▶ **Aim of the exercise**
In the entries that follow, copy exactly each line from the first through the line with "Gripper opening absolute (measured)".

▶ **Available records**
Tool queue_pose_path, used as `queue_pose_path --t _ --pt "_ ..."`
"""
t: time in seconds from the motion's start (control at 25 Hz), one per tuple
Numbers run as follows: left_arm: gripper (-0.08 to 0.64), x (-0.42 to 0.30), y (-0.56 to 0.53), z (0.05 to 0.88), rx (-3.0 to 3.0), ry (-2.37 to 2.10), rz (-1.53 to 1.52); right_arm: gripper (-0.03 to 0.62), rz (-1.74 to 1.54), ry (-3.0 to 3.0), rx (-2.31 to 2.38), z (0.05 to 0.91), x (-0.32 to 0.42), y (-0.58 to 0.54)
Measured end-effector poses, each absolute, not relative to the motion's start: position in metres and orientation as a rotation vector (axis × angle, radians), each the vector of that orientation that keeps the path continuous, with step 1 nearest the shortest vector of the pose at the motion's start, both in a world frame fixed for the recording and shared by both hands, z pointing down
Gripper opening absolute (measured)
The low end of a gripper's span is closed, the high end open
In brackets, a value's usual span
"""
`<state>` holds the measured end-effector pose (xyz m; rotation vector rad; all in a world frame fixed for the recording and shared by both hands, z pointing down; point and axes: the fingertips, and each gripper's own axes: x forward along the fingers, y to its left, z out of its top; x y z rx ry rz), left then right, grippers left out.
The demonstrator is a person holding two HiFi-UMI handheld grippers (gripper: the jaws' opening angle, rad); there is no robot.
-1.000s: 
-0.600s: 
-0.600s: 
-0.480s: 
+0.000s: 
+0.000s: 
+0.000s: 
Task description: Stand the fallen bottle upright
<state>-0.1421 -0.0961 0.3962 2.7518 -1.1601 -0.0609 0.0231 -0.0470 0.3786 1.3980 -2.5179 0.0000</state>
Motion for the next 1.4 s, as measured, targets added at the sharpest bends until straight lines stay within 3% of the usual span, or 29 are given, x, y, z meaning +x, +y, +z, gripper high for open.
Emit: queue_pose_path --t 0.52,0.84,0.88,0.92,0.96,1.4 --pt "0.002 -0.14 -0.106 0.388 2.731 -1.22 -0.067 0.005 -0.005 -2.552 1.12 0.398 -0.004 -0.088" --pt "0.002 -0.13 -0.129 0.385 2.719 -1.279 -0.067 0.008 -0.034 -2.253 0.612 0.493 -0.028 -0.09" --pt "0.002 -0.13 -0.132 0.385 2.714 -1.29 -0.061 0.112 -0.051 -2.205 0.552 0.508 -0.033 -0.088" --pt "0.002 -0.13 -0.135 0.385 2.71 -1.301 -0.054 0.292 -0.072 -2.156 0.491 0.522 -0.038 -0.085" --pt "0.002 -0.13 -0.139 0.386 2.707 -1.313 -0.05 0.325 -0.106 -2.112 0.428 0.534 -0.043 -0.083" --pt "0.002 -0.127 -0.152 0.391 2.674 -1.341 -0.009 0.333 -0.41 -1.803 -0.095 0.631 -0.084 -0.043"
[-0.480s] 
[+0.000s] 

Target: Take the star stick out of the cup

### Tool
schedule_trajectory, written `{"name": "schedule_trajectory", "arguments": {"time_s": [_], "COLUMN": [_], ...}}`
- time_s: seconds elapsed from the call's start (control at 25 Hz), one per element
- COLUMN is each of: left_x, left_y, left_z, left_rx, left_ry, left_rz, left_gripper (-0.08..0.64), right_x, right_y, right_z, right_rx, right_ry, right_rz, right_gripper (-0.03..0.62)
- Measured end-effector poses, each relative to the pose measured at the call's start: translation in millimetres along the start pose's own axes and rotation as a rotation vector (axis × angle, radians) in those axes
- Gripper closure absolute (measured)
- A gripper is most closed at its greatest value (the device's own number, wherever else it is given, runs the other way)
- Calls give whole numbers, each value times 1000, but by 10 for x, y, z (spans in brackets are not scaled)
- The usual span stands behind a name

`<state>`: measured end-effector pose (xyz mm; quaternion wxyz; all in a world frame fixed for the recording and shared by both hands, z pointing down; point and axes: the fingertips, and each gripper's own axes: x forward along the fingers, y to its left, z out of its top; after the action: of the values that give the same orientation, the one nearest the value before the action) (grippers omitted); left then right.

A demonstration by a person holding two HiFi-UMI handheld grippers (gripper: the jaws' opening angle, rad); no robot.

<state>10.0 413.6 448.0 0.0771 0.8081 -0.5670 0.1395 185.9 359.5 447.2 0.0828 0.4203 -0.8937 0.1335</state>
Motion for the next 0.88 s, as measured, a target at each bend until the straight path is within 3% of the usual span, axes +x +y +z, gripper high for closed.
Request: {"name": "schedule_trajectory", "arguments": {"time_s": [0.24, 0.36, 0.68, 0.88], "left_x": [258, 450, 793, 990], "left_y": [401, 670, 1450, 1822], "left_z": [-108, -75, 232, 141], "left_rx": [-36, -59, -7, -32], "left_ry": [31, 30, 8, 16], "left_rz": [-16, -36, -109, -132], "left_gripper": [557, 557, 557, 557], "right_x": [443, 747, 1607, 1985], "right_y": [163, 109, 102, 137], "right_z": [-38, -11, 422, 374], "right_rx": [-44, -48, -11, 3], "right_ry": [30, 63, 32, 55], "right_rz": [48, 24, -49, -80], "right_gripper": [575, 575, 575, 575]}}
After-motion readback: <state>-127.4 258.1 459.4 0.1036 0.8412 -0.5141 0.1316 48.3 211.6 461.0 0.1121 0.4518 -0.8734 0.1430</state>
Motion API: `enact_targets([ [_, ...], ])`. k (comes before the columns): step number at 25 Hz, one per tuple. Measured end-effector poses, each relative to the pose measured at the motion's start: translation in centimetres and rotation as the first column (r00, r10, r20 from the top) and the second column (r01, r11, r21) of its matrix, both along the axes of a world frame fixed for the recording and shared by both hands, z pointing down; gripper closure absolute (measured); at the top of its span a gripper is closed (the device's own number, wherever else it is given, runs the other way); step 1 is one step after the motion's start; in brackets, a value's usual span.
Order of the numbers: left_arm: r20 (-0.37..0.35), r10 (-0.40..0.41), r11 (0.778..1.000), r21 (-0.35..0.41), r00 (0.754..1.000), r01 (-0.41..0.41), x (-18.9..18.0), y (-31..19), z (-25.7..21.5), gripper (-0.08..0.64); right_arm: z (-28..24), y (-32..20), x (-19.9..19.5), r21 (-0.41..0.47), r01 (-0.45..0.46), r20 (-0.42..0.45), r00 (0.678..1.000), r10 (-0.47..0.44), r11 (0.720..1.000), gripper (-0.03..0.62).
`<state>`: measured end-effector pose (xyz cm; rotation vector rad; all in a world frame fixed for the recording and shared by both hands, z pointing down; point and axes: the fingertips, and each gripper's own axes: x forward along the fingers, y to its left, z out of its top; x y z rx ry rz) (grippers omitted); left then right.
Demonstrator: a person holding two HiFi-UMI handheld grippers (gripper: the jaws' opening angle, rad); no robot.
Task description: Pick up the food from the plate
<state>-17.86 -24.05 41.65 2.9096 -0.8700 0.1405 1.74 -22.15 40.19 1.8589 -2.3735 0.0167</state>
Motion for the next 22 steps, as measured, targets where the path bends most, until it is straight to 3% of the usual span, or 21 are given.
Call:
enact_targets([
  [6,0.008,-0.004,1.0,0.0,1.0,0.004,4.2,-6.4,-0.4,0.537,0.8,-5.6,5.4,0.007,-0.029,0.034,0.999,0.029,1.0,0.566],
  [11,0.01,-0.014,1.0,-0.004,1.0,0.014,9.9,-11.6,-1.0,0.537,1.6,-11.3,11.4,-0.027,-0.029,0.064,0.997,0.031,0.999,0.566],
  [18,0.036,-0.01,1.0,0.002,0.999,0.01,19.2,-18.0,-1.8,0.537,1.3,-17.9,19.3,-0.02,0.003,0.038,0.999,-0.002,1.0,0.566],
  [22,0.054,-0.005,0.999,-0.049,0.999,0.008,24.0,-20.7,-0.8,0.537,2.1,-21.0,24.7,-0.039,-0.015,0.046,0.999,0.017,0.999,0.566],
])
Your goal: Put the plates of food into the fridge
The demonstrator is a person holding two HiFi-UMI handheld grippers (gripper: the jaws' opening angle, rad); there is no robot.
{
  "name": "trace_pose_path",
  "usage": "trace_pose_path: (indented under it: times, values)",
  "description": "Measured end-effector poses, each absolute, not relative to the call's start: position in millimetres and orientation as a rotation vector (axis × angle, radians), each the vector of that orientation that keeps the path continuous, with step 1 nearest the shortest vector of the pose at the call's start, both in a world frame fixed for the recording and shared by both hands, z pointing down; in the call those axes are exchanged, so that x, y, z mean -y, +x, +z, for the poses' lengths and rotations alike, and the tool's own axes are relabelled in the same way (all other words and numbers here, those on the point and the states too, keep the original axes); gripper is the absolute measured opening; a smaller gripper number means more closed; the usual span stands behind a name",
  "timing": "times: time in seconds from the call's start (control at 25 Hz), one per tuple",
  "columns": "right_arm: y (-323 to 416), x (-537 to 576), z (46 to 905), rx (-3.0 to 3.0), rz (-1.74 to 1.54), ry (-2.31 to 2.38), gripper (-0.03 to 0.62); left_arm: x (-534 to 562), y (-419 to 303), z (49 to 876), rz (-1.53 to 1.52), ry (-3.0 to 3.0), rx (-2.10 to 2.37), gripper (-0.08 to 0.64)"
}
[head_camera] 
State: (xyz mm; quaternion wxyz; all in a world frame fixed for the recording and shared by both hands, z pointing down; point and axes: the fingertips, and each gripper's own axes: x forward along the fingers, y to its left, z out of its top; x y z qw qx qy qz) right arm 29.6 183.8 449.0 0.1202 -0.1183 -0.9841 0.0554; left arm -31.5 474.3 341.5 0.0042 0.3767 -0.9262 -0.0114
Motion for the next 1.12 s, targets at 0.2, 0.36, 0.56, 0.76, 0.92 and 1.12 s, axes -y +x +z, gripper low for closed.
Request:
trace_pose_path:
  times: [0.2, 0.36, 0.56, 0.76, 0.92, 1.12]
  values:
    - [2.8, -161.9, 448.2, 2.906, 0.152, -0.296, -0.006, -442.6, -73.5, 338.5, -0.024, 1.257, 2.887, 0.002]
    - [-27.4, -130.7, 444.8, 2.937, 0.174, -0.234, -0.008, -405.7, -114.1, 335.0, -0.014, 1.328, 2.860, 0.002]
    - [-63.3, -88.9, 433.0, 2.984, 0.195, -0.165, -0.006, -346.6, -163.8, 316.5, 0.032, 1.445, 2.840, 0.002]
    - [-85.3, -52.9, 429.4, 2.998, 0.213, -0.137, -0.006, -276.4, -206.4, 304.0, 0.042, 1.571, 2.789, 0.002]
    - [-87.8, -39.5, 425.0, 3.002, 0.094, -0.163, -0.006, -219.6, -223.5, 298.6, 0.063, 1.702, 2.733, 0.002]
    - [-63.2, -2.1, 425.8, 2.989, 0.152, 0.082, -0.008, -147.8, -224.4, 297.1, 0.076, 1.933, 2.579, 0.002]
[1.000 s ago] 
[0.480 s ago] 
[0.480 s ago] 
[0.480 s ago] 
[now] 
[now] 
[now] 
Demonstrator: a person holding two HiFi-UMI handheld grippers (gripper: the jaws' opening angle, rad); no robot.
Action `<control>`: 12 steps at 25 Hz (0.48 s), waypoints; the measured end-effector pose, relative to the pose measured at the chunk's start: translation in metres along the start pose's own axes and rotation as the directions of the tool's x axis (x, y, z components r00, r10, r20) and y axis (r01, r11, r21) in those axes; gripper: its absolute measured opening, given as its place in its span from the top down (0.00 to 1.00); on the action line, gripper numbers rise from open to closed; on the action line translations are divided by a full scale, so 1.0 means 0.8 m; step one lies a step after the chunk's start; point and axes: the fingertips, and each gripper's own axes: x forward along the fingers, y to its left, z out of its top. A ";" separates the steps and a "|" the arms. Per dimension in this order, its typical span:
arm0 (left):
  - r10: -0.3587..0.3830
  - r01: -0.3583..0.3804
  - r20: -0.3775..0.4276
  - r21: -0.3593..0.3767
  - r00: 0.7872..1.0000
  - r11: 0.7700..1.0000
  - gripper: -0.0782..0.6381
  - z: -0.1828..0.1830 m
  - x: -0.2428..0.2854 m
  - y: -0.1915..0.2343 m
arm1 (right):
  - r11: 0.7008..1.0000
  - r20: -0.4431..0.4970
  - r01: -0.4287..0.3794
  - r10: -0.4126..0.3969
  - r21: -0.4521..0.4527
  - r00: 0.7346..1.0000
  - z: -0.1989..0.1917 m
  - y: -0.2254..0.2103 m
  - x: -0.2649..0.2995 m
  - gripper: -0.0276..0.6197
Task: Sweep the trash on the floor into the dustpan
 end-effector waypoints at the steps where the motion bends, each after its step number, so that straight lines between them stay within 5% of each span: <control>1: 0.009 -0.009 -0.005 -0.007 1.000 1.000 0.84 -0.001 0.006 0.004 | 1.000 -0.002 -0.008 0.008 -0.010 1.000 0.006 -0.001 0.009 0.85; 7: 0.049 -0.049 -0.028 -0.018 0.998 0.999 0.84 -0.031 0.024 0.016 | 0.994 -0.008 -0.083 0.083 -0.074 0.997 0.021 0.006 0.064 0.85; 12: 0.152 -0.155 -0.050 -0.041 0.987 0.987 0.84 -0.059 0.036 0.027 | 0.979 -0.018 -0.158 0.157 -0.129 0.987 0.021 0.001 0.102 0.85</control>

▶ **Answer section**
Tool queue_pose_path, used as `queue_pose_path --t _ --pt "_ ..."`
"""
t: time in seconds from the motion's start (control at 25 Hz), one per tuple
Numbers run as follows: left_arm: gripper (-0.08 to 0.64), x (-0.42 to 0.30), y (-0.56 to 0.53), z (0.05 to 0.88), rx (-3.0 to 3.0), ry (-2.37 to 2.10), rz (-1.53 to 1.52); right_arm: gripper (-0.03 to 0.62), rz (-1.74 to 1.54), ry (-3.0 to 3.0), rx (-2.31 to 2.38), z (0.05 to 0.91), x (-0.32 to 0.42), y (-0.58 to 0.54)
Measured end-effector poses, each absolute, not relative to the motion's start: position in metres and orientation as a rotation vector (axis × angle, radians), each the vector of that orientation that keeps the path continuous, with step 1 nearest the shortest vector of the pose at the motion's start, both in a world frame fixed for the recording and shared by both hands, z pointing down
Gripper opening absolute (measured)

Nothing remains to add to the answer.